Bug Debugging Workflow
This guide covers the complete workflow for investigating and fixing bugs using Pointa and AI.
Overview
The bug debugging workflow:
Record Bug → AI Investigates → Implement Fix → Test → Resolve
↑ ↓
└──── Add Logging (if needed) ←┘
Phase 1: Record the Bug
Prepare to Reproduce
Before recording:
- Identify clear steps to trigger the bug
- Start from a known state (fresh page load)
- Know what the expected vs. actual behavior is
Start Recording
- Open the Pointa sidebar
- Click the Report Issue button
- Recording indicator appears (max 30 seconds)
Reproduce the Bug
Carefully perform the steps that trigger the bug:
- Click through the exact flow
- Enter the same data
- Wait for the same conditions
Stop and Submit
- Click Stop Recording
- Fill in the bug description:
- Title: Brief summary
- Expected: What should have happened
- Actual: What actually happened
- Steps: If not obvious from the recording
- Submit
Phase 2: AI Investigation
Ask AI to Investigate
Switch to your AI tool:
Effective prompts:
- "Check Pointa for bug reports and investigate"
- "There's a bug report in Pointa - analyze it"
- "Investigate the Pointa bug and identify the root cause"
What AI Does
- Calls
read_issue_reportsto get the bug timeline - Analyzes console errors and stack traces
- Reviews network request failures
- Traces user interactions
- Examines relevant code
AI May Ask for More Information
If AI can't identify the root cause, it might:
- Ask clarifying questions
- Request you add logging
- Suggest checking specific conditions
Phase 3: Debugging Iteration (If Needed)
Sometimes the first recording doesn't capture enough information.
AI Adds Logging
AI may add debug statements:
console.log('[DEBUG] User state:', userState);
console.log('[DEBUG] API response:', response);
Mark for Re-Run
AI calls mark_issue_needs_rerun which:
- Adds debugging notes
- Changes status to "debugging"
- Prepares for a new recording
Record Again
- Refresh your page to load the new logging
- Start a new bug recording
- Reproduce the bug again
- The new logs will be captured
AI Analyzes New Data
With additional logging, AI has more context to identify the root cause.

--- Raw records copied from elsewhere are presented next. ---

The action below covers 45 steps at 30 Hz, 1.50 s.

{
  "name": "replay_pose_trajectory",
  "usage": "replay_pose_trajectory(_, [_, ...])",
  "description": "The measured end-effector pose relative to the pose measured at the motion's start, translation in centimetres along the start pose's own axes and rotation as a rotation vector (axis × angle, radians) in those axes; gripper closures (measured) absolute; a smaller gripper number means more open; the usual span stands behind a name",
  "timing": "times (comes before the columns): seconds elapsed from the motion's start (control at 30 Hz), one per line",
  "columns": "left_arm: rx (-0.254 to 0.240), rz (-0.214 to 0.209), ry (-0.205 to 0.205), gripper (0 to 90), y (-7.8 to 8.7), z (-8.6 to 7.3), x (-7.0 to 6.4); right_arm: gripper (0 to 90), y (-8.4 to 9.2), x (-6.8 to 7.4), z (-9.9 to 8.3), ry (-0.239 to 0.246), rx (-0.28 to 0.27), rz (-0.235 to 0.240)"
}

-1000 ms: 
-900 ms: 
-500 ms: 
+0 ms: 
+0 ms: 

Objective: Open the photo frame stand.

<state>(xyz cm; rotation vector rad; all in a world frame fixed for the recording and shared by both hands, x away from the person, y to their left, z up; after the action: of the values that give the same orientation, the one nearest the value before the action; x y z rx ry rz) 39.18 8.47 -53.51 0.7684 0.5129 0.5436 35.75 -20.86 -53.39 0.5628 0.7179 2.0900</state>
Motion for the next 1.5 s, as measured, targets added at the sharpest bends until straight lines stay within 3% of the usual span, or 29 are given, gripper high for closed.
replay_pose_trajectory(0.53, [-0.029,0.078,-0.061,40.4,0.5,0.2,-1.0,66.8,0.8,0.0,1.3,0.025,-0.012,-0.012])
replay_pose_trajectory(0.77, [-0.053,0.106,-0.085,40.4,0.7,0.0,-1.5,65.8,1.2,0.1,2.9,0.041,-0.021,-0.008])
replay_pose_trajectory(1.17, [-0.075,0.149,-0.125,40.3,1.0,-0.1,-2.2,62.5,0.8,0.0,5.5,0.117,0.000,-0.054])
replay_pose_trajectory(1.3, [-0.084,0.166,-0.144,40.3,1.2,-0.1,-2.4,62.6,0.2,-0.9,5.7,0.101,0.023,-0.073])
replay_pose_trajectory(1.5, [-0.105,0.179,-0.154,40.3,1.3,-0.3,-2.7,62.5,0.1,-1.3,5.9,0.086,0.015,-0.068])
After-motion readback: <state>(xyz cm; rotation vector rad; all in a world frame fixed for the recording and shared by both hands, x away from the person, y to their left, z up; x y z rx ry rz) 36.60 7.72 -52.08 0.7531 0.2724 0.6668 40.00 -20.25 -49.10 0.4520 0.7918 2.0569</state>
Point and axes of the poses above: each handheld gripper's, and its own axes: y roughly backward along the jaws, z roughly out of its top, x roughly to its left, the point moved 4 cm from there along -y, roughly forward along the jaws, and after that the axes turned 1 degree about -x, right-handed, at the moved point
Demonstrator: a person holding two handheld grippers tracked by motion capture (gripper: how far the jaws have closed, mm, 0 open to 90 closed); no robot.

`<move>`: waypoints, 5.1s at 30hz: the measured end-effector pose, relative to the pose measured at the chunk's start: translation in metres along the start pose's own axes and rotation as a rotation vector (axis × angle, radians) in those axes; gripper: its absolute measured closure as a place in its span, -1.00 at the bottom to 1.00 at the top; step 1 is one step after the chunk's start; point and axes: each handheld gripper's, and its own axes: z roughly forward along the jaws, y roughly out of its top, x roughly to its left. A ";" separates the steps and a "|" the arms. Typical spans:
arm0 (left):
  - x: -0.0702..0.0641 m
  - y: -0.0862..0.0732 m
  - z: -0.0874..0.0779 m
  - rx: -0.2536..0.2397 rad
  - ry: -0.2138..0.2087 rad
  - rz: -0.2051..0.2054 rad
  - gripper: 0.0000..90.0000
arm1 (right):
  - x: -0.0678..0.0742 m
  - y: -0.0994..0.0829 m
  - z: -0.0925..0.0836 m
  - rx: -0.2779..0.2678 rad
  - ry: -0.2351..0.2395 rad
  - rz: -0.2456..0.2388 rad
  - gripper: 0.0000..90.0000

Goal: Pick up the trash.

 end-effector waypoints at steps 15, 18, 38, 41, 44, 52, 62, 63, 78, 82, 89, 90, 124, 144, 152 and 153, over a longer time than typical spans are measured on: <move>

Phase 4: Fix Implementation
AI Implements the Fix
Once root cause is identified:
- AI modifies the relevant code
- Explains the fix approach
- Calls
mark_issue_for_review
What AI Provides
- Description of the root cause
- Explanation of the fix
- Files that were modified
- Any side effects to watch for
Phase 5: Test and Resolve
Test the Fix
- Refresh your development page
- Try to reproduce the original bug
- Verify it no longer occurs
- Check for side effects
If Fixed
The bug is resolved:
- Confirm the fix works
- AI marks it as resolved
- Report is archived
If Not Fixed
Iterate:
- Explain what's still wrong
- AI investigates further
- Additional fixes are applied
- Test again
Using Backend Logs
For full-stack bugs, run your dev server via pointa dev:
npx pointa-server dev npm run dev
Now your bug recordings include server-side logs, giving AI visibility into:
- API request handling
- Database queries
- Server-side errors
- Authentication flows
See Backend Logging for setup details.
Tips for Effective Bug Reports
Be Precise with Reproduction
The cleaner your reproduction, the easier for AI:
- Minimal steps
- Consistent reproduction
- Clear trigger point
Describe Expected Behavior
AI needs to know what "correct" looks like:
- "Should show success message"
- "Should redirect to dashboard"
- "Should update the total"
Note Intermittent Bugs
For bugs that don't always happen:
- Note the frequency ("happens ~50% of the time")
- Describe any patterns you've noticed
- Include timing information if relevant
Include Environment Details
Sometimes relevant:
- Browser version
- Screen size
- User state (logged in, specific role)
- Data conditions
Common Bug Patterns
Null Reference Errors
Timeline shows:
[Error] Cannot read property 'x' of undefined
AI approach: Find where the value should be set, add null checks.
Network Failures
Timeline shows:
[Network] GET /api/data → 500 Error
AI approach: Check backend logs, investigate API handler.
State Mismatches
Timeline shows:
[Click] Submit
[Log] Form state: { submitted: false } // Should be true
AI approach: Trace state updates, find timing issues.
Race Conditions
Timeline shows:
[Network] GET /api/user → pending
[Click] Dashboard link
[Error] User not loaded
AI approach: Add loading states, wait for data.